I would like to compute `X` in the transformed parameters block as dimension `NxNxD` and do:

``````some_type Omega_pre_sum[N,N,D] = (X * M) .* X
for (i in 1:N) {
for (j in 1:N) {
Omega[i,j] = sum(Omega_pre_sum[i,j,:])
}
}
``````

is this possible?

3 Likes

I admit, this is getting out of my expertise. Asking @stevebronder or @rok_cesnovar if they have time to discuss this.

Bumping this up to hopefully get you more attention. Maybe @bgoodri has an idea?

I also think that partial indexing via `sum(Omega_pre_sum[i,j,])` or `sum(Omega_pre_sum[i,j])` should work out of the box.

Thanks for bumping this! Just an update:

Best so far (in terms of time): (assume `M = L*L'` in `DxD`)

``````for (i in 1:N-1) {
Omega[i,i] = 0.0;
for (j in (i+1):N) {
Omega[i,j] = sum((X[i,j]*M) .* X[i,j]);
Omega[j,i] = Omega[i,j];
}
}
Omega[N,N] = 0.0;
``````

where `X` is `row_vector[D] X[N,N]`

I will say, with `D = 64` and `N = 1000` this is extremely slow.

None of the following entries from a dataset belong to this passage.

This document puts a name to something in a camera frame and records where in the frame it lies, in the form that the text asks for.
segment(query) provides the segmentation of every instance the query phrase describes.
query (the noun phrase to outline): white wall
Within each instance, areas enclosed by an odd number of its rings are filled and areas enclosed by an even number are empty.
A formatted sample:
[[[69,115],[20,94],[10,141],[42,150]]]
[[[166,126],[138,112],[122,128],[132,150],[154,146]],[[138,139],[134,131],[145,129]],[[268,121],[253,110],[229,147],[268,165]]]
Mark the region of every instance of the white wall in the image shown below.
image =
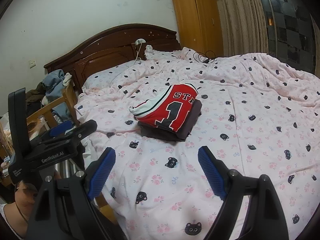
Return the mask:
[[[0,20],[0,115],[7,111],[10,92],[34,89],[42,81],[45,64],[127,23],[177,31],[172,0],[13,0]]]

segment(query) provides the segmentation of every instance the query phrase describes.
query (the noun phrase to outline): pink bedsheet
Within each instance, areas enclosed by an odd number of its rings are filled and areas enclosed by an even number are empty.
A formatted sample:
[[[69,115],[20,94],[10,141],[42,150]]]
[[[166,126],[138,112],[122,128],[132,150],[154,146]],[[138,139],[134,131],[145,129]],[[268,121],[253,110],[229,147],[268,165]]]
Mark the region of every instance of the pink bedsheet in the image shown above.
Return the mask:
[[[111,88],[88,89],[79,96],[79,121],[98,124],[89,137],[95,149],[91,159],[106,147],[116,150],[103,195],[129,239],[204,239],[222,204],[197,160],[198,148],[207,145],[243,175],[270,176],[290,239],[295,239],[320,202],[320,80],[266,54],[203,64],[194,61],[193,53],[184,48],[179,58],[136,64]],[[203,104],[186,142],[141,137],[128,108],[166,90],[168,83],[184,82],[198,89]],[[165,166],[168,158],[178,161],[174,168]],[[231,239],[241,231],[248,201],[244,197]],[[188,223],[201,223],[197,235],[185,233]]]

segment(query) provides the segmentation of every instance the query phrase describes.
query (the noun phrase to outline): beige curtain
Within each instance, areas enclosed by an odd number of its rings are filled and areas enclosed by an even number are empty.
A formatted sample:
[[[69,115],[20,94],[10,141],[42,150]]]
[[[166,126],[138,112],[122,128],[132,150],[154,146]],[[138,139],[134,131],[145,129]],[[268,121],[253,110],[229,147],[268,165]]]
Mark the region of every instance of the beige curtain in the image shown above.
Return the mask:
[[[315,41],[316,41],[316,69],[315,75],[320,78],[320,30],[318,25],[316,24],[315,20],[311,16],[313,30],[315,32]]]
[[[268,53],[268,35],[261,0],[217,0],[225,56]]]

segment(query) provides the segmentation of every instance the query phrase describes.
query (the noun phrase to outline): basketball jersey
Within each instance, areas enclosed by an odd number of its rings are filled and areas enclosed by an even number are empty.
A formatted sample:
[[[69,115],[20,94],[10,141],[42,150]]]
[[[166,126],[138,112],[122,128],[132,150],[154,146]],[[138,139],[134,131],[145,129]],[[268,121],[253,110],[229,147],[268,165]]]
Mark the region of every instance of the basketball jersey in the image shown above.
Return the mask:
[[[177,132],[197,95],[192,84],[172,85],[164,93],[130,109],[130,112],[141,122]]]

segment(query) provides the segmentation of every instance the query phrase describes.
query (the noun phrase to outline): pile of clothes
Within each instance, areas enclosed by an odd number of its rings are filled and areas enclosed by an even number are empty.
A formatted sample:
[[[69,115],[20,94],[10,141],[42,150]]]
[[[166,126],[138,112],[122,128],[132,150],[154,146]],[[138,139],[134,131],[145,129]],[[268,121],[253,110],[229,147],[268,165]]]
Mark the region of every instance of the pile of clothes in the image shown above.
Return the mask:
[[[170,86],[164,93],[129,109],[138,120],[141,136],[165,141],[185,141],[191,133],[202,104],[189,83]]]
[[[27,117],[38,111],[42,106],[62,97],[62,89],[71,82],[72,75],[64,74],[62,69],[49,73],[36,89],[26,93]],[[59,121],[71,119],[66,103],[53,108],[53,114]]]

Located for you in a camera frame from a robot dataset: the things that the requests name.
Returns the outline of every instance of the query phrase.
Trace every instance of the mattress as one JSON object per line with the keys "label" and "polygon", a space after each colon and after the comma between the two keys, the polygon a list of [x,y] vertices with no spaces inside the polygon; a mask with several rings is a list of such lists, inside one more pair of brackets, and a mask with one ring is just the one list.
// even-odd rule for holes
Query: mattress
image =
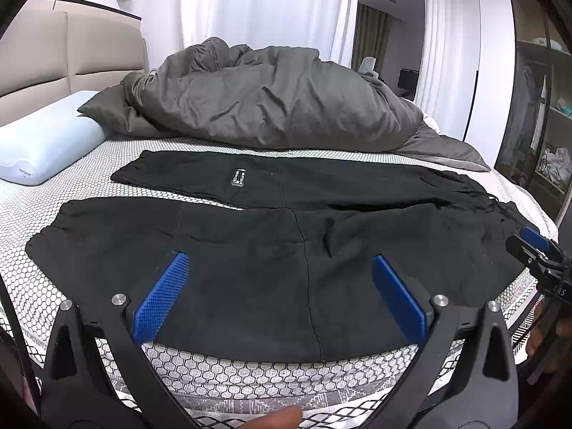
{"label": "mattress", "polygon": [[[136,159],[143,150],[182,150],[248,153],[270,157],[315,157],[379,163],[418,164],[438,170],[463,173],[479,182],[499,200],[513,201],[519,211],[547,237],[557,239],[558,230],[534,199],[495,170],[463,171],[390,153],[349,153],[328,150],[283,152],[238,149],[192,138],[135,139],[117,135],[99,145],[78,162],[49,181],[36,186],[0,181],[0,273],[20,319],[32,357],[45,358],[51,325],[64,295],[28,258],[28,239],[49,225],[62,203],[70,199],[111,196],[148,196],[182,201],[222,203],[184,197],[169,192],[114,183],[109,176]],[[535,291],[528,270],[497,298],[510,323],[516,319]],[[0,324],[7,327],[0,309]],[[99,351],[116,390],[129,399],[108,345],[98,339]],[[462,342],[454,342],[442,378],[445,383],[458,358]],[[416,346],[331,363],[249,363],[181,351],[161,344],[144,344],[147,357],[167,387],[199,421],[216,427],[239,425],[256,414],[288,404],[304,409],[303,427],[329,425],[353,427],[375,408],[411,362]]]}

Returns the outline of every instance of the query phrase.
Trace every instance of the olive green curtain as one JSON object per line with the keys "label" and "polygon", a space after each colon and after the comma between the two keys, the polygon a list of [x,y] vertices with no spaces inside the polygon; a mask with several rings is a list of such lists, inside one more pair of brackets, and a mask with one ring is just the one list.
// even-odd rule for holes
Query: olive green curtain
{"label": "olive green curtain", "polygon": [[364,4],[357,4],[356,33],[352,69],[357,71],[366,56],[375,58],[374,71],[380,73],[387,50],[391,16]]}

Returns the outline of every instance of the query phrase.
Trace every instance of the headboard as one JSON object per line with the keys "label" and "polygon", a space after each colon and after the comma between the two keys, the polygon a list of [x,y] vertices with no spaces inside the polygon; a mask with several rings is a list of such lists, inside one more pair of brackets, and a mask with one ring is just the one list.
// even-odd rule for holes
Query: headboard
{"label": "headboard", "polygon": [[147,72],[140,23],[82,3],[28,0],[0,39],[0,126],[79,90]]}

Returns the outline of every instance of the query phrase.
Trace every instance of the blue textured pad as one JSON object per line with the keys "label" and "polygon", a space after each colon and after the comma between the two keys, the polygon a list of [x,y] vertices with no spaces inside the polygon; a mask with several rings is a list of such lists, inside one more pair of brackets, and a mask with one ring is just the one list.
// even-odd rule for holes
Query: blue textured pad
{"label": "blue textured pad", "polygon": [[374,258],[371,274],[375,286],[407,340],[417,345],[424,344],[428,334],[427,317],[383,256],[377,255]]}
{"label": "blue textured pad", "polygon": [[542,235],[528,226],[525,226],[521,229],[521,237],[522,240],[530,243],[542,253],[548,253],[550,251],[550,242],[548,239],[544,238]]}
{"label": "blue textured pad", "polygon": [[131,335],[137,345],[155,339],[188,278],[189,259],[179,253],[133,316]]}

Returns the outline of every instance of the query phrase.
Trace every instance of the silver bolt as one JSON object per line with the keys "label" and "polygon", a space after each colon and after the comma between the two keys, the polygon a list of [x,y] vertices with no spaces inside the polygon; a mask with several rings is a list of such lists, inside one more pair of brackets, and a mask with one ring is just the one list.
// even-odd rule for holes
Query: silver bolt
{"label": "silver bolt", "polygon": [[123,303],[125,303],[125,300],[127,300],[127,297],[125,296],[125,294],[115,294],[111,298],[111,303],[113,303],[116,306],[120,306]]}
{"label": "silver bolt", "polygon": [[63,309],[64,311],[67,311],[68,309],[70,309],[73,305],[73,302],[71,300],[64,300],[63,302],[61,302],[59,304],[59,308]]}
{"label": "silver bolt", "polygon": [[492,311],[493,313],[496,313],[497,311],[501,310],[501,306],[499,305],[499,302],[491,300],[487,303],[488,309],[490,309],[490,311]]}
{"label": "silver bolt", "polygon": [[449,304],[449,299],[447,297],[445,297],[445,295],[435,295],[433,297],[433,301],[435,302],[435,305],[437,306],[447,306]]}

After profiling it, the forward pass is about 1/3 the time and the autodiff takes 2/3.

I would love to “vectorize” this more and take advantage of matrix derivatives if there is a way to do so.

Any ideas are MOST welcome!

Dan

1 Like

Does using a `dot_product` speed up the calculation?

``````...
Omega[i, j] = dot_product(X[i, j] * M, X[i, j]);
...
``````

You can try removing the symmetrize allocation and call outside the loop with `symmetrize_from_lower_tri(Omega)` though I’m not sure you’ll get much from it.

1 Like

That helped a bit. Apologies, but re-looking at the different versions I have tried, the fastest (by a considerable margin) was

``````for (i in 1:N-1) {
Omega[i,i] = 0.0;
for (j in (i+1):N) {
where `X` is now `vector[D] X[N,N]`
I guess I could construct a very large block matrix out of the `X[i,j]` somehow?